Each line containing the word "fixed" must be copied from the material below.
"""
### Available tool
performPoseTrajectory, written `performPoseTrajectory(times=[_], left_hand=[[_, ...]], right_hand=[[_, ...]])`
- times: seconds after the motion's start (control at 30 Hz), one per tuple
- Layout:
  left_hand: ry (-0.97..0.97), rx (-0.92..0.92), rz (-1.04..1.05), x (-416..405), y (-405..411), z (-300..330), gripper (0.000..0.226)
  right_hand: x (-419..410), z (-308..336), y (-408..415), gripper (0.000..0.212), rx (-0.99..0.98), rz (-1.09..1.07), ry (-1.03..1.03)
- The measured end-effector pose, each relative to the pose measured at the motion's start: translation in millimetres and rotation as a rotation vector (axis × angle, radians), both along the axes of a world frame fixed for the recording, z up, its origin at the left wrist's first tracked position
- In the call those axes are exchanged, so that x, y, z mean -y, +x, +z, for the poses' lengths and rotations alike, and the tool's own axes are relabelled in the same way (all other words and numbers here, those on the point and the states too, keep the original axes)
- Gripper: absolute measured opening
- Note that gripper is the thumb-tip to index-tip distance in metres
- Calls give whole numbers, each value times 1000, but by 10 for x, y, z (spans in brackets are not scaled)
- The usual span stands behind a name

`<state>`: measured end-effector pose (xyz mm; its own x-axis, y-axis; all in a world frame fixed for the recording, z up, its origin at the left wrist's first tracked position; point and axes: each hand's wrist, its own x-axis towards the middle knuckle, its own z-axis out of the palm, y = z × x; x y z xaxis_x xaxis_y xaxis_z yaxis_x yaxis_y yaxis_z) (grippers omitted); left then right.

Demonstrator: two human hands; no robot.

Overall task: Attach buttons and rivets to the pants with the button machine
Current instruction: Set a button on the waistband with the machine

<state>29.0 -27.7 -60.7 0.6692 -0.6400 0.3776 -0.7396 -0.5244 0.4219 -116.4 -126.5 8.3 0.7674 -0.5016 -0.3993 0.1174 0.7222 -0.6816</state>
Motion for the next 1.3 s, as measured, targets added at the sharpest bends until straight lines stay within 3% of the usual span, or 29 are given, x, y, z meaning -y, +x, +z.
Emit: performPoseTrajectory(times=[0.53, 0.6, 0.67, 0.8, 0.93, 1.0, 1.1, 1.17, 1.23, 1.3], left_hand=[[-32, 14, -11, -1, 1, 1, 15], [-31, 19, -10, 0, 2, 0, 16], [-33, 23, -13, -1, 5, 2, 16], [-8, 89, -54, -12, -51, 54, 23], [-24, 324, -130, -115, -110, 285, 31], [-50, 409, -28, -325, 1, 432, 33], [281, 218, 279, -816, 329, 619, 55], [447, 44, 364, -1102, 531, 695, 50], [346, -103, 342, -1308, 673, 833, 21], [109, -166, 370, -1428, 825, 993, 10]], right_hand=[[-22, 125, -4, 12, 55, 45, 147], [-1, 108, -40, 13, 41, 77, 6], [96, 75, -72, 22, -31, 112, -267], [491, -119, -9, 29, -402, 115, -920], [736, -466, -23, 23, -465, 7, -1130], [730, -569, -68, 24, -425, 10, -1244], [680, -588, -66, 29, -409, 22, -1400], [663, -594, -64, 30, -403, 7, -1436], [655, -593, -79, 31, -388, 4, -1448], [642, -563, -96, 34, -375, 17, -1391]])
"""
Result for this task:
- The measured end-effector pose, each relative to the pose measured at the motion's start: translation in millimetres and rotation as a rotation vector (axis × angle, radians), both along the axes of a world frame fixed for the recording, z up, its origin at the left wrist's first tracked position
`<state>`: measured end-effector pose (xyz mm; its own x-axis, y-axis; all in a world frame fixed for the recording, z up, its origin at the left wrist's first tracked position; point and axes: each hand's wrist, its own x-axis towards the middle knuckle, its own z-axis out of the palm, y = z × x; x y z xaxis_x xaxis_y xaxis_z yaxis_x yaxis_y yaxis_z) (grippers omitted); left then right.

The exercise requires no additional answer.